In the records, find each line where "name" occurs, and copy it.

===== DATASET

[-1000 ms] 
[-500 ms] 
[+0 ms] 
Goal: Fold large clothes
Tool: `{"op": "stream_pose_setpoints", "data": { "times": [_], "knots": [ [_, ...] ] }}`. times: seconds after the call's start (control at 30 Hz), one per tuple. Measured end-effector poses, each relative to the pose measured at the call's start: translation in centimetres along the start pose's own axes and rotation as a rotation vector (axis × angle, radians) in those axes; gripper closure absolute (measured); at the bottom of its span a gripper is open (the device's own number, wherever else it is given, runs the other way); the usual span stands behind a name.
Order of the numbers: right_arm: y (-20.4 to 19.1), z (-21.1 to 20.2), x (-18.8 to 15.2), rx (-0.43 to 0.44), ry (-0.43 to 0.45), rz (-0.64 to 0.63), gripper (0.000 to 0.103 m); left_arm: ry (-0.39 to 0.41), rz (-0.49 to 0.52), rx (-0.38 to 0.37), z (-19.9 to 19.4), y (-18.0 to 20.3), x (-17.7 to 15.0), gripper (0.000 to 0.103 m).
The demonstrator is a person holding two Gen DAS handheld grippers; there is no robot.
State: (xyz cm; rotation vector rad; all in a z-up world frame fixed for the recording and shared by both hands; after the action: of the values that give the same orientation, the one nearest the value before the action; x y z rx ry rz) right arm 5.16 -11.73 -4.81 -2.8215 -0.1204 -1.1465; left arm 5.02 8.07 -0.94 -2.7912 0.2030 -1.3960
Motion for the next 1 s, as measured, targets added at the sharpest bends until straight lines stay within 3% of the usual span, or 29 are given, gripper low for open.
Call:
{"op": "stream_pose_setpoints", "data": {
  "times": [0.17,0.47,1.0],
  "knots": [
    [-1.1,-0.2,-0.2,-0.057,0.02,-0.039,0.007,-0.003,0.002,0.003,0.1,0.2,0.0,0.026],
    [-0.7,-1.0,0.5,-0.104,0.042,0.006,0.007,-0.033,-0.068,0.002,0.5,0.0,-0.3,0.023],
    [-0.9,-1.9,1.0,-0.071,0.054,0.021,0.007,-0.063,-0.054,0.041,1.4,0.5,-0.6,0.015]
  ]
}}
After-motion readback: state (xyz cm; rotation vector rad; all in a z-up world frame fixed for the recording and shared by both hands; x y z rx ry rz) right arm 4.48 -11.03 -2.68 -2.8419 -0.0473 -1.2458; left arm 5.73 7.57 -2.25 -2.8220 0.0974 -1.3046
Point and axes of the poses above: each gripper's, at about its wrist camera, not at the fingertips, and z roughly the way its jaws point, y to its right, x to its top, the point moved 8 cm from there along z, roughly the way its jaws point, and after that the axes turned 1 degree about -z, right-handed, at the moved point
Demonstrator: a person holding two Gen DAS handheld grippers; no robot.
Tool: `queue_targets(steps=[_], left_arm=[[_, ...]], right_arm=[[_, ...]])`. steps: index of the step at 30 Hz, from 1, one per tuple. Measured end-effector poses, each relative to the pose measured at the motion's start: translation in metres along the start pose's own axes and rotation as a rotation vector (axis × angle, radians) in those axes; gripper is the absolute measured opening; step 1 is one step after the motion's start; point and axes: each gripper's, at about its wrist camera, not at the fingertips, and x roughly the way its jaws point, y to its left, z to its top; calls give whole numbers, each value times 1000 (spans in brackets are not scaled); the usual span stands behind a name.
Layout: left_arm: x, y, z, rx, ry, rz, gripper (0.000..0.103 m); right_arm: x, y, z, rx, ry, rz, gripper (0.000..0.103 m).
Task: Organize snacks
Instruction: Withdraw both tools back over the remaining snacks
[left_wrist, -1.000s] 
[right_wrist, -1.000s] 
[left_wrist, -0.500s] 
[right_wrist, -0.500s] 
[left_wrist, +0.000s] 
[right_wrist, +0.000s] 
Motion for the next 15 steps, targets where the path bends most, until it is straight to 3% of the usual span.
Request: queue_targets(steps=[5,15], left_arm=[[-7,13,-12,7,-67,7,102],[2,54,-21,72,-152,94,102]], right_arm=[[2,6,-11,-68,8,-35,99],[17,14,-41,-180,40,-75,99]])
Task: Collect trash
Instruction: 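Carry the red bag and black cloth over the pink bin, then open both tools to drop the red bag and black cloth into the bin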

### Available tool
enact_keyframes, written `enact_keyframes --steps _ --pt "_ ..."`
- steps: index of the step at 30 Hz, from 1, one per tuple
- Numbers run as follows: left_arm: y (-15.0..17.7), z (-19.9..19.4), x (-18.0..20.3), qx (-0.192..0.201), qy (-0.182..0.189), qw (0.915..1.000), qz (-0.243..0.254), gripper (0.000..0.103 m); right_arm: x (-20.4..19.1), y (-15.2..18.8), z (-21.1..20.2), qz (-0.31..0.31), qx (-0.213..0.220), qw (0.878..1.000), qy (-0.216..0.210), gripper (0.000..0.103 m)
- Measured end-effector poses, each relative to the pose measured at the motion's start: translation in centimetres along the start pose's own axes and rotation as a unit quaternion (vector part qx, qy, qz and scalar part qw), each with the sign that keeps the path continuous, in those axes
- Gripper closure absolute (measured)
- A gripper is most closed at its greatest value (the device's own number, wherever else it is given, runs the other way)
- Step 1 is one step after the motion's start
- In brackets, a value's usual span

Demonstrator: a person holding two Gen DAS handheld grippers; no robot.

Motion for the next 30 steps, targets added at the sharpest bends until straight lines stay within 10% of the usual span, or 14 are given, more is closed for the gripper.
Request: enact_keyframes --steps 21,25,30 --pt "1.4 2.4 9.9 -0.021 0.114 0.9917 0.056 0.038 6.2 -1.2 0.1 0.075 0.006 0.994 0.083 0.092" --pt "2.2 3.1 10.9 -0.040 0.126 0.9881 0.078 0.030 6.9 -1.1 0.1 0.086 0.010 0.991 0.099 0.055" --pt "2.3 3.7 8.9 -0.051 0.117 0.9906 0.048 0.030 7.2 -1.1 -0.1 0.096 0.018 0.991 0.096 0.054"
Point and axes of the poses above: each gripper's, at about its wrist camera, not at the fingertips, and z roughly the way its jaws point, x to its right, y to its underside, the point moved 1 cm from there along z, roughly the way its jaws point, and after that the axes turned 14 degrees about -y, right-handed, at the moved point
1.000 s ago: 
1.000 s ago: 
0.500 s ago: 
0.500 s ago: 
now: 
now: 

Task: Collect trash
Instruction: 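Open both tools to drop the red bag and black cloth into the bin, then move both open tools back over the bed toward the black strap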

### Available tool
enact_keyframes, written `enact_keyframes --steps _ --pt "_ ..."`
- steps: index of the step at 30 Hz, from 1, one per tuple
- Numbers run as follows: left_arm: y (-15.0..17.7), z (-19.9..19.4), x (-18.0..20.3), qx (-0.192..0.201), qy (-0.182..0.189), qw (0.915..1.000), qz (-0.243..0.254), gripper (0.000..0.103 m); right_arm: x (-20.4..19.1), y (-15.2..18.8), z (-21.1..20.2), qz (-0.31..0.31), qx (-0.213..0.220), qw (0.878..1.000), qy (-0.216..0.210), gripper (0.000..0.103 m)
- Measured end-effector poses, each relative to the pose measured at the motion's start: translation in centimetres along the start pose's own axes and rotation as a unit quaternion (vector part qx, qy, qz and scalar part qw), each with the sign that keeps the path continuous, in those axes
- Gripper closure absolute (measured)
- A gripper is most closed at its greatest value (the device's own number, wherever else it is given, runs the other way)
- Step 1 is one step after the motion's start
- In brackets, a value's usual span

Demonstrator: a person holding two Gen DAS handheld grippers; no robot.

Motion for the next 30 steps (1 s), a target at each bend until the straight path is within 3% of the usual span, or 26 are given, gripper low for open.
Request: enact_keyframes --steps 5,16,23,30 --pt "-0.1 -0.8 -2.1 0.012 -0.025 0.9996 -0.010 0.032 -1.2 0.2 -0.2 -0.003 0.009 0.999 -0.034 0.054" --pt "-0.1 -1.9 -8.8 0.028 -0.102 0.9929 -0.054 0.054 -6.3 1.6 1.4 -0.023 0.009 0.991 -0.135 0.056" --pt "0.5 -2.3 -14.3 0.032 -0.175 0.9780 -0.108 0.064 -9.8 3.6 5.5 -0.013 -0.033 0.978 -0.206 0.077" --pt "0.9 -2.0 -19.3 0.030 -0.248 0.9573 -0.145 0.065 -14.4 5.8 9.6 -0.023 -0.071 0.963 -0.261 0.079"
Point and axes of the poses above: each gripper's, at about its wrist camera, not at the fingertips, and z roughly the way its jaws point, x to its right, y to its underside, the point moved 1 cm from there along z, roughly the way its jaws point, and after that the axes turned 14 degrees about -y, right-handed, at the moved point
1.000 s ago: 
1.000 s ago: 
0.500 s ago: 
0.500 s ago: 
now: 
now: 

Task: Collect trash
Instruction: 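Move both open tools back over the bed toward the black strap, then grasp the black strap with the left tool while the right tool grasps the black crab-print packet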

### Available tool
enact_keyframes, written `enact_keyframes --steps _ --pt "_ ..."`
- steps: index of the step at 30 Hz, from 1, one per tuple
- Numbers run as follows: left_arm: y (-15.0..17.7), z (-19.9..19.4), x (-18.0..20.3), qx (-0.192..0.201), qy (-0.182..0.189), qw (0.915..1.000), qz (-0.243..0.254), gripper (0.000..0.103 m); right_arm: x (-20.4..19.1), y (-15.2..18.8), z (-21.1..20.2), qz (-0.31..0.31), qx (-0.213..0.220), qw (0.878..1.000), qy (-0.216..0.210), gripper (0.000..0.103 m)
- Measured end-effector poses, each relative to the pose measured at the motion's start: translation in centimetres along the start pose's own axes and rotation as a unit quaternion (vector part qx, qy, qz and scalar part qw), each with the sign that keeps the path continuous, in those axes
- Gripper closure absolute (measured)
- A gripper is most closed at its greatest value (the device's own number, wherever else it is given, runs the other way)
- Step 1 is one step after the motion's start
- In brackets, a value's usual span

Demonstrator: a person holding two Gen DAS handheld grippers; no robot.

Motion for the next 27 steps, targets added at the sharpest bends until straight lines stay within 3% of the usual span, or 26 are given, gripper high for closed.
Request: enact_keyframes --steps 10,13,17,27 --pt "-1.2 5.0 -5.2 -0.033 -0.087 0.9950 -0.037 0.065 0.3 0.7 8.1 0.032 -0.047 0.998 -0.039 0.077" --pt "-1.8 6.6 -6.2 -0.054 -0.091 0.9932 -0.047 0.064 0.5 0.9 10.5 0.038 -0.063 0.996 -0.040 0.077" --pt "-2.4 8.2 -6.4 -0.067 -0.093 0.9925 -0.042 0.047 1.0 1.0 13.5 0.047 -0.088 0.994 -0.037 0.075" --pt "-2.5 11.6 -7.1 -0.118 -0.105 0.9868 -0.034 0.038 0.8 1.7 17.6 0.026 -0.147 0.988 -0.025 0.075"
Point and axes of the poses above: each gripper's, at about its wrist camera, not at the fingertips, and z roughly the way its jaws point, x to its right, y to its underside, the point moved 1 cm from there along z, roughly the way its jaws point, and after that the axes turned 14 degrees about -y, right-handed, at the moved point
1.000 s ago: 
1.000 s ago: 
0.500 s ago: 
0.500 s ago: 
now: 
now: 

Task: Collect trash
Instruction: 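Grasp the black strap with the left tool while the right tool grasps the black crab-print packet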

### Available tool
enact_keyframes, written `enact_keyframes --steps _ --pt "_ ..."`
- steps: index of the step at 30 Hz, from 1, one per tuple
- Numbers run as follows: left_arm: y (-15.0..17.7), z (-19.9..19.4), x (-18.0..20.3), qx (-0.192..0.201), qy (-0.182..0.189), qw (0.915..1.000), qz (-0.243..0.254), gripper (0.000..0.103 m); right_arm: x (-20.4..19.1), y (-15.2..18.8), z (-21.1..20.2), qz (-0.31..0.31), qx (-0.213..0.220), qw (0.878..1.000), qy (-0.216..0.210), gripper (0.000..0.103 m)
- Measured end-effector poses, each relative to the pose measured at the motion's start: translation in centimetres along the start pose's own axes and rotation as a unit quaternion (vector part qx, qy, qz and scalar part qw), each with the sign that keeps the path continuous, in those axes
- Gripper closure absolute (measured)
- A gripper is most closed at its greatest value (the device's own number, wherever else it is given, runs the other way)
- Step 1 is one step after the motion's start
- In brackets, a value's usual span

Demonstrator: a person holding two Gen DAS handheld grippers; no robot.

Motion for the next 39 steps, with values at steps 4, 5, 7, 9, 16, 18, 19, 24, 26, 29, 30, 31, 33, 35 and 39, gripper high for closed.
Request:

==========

SOLUTION TO THIS EXERCISE:
Tool: `{"op": "stream_pose_setpoints", "data": { "times": [_], "knots": [ [_, ...] ] }}`. times: seconds after the call's start (control at 30 Hz), one per tuple. Measured end-effector poses, each relative to the pose measured at the call's start: translation in centimetres along the start pose's own axes and rotation as a rotation vector (axis × angle, radians) in those axes; gripper closure absolute (measured); at the bottom of its span a gripper is open (the device's own number, wherever else it is given, runs the other way); the usual span stands behind a name.
Tool: `queue_targets(steps=[_], left_arm=[[_, ...]], right_arm=[[_, ...]])`. steps: index of the step at 30 Hz, from 1, one per tuple. Measured end-effector poses, each relative to the pose measured at the motion's start: translation in metres along the start pose's own axes and rotation as a rotation vector (axis × angle, radians) in those axes; gripper is the absolute measured opening; step 1 is one step after the motion's start; point and axes: each gripper's, at about its wrist camera, not at the fingertips, and x roughly the way its jaws point, y to its left, z to its top; calls give whole numbers, each value times 1000 (spans in brackets are not scaled); the usual span stands behind a name.

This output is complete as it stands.